[Start of section]

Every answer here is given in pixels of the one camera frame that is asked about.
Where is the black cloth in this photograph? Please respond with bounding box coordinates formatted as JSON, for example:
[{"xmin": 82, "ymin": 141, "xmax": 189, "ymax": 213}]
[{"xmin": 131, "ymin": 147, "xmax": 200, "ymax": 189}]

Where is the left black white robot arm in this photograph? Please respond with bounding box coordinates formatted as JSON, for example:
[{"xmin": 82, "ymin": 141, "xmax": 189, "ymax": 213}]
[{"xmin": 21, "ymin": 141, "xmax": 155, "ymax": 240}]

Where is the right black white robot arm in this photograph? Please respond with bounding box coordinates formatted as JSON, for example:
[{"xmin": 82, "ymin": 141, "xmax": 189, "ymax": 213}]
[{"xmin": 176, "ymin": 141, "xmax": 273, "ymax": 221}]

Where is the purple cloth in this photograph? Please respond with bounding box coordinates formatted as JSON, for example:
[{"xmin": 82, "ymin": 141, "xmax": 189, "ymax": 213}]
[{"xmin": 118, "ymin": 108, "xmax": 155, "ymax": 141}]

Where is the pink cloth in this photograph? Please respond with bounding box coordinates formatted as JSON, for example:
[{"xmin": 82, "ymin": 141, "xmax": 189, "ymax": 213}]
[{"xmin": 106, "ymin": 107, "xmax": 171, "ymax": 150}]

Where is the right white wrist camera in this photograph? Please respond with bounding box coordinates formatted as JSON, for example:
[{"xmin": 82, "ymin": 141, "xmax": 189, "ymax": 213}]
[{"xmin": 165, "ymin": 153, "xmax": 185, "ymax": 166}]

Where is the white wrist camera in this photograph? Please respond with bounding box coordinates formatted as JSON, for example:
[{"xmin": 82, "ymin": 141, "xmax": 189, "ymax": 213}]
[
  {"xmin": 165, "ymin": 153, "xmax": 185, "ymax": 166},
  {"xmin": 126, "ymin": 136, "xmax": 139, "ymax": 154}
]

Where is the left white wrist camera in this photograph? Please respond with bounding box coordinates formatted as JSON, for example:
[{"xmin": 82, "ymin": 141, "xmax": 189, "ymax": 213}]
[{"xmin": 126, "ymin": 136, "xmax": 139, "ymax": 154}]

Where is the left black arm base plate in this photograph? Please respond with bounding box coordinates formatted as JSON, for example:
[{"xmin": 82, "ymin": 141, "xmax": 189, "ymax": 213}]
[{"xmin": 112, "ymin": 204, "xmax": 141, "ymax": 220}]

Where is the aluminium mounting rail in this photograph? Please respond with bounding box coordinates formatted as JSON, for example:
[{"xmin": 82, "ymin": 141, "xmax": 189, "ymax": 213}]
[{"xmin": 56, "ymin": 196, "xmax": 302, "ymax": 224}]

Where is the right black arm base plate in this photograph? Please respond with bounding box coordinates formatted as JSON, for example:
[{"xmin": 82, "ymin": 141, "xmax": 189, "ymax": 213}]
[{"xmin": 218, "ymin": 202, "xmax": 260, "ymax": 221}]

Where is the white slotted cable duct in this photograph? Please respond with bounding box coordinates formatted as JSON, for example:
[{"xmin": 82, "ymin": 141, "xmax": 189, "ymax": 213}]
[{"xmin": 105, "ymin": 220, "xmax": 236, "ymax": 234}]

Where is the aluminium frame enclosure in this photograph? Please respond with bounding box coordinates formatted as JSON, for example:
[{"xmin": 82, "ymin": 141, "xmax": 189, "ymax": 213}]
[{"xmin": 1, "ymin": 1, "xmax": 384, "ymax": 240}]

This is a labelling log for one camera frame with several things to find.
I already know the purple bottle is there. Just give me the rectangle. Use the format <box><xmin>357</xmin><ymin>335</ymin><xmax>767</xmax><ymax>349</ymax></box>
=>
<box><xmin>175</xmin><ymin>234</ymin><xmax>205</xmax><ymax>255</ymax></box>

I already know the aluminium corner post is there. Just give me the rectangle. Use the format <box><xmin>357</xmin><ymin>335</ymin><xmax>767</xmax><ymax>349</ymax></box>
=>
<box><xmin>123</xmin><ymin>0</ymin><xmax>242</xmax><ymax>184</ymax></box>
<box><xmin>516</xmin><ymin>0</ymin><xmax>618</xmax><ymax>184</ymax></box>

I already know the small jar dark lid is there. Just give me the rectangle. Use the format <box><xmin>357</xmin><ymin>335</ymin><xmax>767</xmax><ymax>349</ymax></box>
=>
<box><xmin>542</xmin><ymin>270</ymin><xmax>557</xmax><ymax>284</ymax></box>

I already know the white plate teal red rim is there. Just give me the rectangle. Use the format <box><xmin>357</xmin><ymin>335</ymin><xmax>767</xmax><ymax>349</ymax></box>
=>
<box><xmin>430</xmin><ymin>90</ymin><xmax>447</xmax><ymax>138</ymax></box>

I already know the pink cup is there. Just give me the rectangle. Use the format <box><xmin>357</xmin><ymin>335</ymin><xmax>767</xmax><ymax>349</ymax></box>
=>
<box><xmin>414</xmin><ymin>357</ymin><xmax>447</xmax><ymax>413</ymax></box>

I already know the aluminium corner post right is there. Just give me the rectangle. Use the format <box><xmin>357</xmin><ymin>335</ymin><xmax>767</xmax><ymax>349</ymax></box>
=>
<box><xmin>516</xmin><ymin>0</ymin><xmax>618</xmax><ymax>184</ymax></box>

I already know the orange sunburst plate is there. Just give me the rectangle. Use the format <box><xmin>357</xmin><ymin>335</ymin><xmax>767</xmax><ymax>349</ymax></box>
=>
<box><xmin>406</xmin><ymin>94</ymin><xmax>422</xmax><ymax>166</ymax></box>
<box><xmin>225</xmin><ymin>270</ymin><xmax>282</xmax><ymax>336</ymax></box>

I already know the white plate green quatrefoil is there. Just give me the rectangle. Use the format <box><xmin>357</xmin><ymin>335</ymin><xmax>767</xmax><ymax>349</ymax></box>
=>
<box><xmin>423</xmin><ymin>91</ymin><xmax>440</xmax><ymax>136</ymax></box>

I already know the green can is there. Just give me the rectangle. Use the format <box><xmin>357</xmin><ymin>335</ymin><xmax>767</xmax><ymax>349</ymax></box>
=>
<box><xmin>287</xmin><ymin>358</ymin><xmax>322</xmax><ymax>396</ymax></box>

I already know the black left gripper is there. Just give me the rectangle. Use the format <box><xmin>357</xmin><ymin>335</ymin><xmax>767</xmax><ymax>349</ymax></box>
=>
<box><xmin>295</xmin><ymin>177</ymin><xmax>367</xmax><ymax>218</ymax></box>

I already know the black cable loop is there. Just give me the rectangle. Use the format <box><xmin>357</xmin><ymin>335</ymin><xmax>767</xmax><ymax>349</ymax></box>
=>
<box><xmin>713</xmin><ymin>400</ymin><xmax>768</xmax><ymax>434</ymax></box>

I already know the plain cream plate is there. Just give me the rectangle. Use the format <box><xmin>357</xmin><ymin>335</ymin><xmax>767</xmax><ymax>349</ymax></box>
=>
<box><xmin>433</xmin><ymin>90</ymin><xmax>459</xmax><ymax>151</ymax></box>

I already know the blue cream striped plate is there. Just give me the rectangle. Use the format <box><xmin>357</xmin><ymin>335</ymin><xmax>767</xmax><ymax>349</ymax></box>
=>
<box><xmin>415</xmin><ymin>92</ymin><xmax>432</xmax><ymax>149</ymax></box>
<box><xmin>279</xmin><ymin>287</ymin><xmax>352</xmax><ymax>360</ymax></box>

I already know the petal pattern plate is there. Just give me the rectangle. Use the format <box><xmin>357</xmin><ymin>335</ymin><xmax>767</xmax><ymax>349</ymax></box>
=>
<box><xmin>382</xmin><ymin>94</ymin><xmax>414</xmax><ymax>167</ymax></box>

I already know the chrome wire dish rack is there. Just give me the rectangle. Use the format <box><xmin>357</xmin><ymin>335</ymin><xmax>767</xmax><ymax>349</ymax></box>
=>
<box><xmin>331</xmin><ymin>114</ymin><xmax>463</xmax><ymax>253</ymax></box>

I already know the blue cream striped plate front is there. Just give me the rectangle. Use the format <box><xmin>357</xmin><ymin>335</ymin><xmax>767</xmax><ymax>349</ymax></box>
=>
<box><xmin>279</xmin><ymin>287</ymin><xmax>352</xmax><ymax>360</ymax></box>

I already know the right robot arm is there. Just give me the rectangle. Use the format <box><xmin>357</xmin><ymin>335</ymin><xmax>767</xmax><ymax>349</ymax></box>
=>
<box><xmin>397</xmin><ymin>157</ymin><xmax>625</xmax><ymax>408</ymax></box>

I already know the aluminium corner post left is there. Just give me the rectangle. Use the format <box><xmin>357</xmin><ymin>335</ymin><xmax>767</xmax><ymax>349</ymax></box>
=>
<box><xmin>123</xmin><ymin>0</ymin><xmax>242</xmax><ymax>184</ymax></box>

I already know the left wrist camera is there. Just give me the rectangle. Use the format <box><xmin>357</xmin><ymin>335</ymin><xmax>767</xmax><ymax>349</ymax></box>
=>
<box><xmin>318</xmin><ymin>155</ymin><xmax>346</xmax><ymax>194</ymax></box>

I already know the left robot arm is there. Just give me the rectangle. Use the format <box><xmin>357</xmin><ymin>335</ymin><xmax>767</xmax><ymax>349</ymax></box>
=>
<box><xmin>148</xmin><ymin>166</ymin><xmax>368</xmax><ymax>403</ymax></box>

[End of section]

Work item - Which of the lines above carry the string "purple"? Pick them out and copy them.

Exercise response -
Where is the purple cloth in this photograph? Please respond with bounding box coordinates formatted as JSON, for example:
I already know the purple bottle is there. Just give me the rectangle. Use the format <box><xmin>357</xmin><ymin>335</ymin><xmax>767</xmax><ymax>349</ymax></box>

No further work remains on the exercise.